Access Bank Botswana
- Type: Subsidiary
- Industry: Financial Services
- Founded: 1997; 29 years ago
- Headquarters: Gaborone, Botswana
- Key people: Herbert Wigwe (group CEO)
- Products: Loans, Investments, Mortgages
- Parent: Access Bank Group
- Website: botswana.accessbankplc.com

= Access Bank Botswana =

Commercial bank in Botswana

Access Bank Botswana, is a commercial bank formerly known as BancABC Botswana, that is headquartered in Gaborone, Botswana. In October 2021, Access Bank Group concluded the acquisition of 78.15 percent shareholding in the stock of the erstwhile BancABC Botswana. The bank subsequently rebranded to its current name to reflect its shareholding. The shares of stock of Access Bank Botswana are traded on the Botswana Stock Exchange, under the symbol: ACCESS. The company shareholding amounting to 21.85 percent that is not controlled by Access Bank Group is free-floating on the BSE.

==Overview==

Access Bank Botswana was the fifth largest financial services provider in Botswana, as of October 2021. The bank is a subsidiary of Access Bank Group, a financial services conglomerate based in Nigeria, with subsidiaries in nine sub-Saharan countries, the United Kingdom and the United Arab Emirates.
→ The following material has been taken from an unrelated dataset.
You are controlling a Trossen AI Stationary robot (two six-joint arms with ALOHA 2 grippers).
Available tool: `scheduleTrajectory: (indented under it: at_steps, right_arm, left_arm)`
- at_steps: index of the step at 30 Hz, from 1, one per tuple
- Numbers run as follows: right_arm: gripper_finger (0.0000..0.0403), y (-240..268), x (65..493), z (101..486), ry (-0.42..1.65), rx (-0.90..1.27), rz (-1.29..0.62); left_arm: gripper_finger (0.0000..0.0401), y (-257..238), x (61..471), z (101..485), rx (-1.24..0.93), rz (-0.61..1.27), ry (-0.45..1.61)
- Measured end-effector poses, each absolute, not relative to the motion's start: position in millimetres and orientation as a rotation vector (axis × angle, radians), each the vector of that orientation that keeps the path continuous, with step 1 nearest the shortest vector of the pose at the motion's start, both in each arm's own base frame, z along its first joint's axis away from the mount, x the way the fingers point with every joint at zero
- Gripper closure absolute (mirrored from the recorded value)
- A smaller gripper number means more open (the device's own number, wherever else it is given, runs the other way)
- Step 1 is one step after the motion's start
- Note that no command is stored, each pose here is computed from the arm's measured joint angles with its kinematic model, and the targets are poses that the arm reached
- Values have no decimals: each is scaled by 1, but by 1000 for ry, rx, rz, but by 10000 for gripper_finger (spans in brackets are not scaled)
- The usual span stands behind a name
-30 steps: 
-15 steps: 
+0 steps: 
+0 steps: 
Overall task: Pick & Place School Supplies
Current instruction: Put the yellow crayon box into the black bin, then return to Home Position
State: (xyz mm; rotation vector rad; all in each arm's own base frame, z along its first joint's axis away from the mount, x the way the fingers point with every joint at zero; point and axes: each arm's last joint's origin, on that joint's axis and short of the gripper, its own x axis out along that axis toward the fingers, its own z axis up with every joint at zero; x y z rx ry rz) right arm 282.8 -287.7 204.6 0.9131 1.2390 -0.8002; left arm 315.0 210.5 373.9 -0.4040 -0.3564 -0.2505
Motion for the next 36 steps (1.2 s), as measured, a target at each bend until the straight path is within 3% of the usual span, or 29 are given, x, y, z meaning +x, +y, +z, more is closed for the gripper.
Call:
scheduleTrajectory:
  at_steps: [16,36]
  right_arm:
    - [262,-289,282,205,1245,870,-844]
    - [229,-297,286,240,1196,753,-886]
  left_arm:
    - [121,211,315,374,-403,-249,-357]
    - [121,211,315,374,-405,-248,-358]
The group also maintains representative offices in China, India and Lebanon. The group's shares of stock are listed on the Nigerian Stock Exchange under the symbol ACCESS. As of 31 December 2021, Access Bank Group had total assets in excess of US$28 billion.

==History==
The establishment of ABC Holdings Limited commenced with a merger between First Merchant Bank (FMB) and Heritage Investment Bank (HIB) in 1997.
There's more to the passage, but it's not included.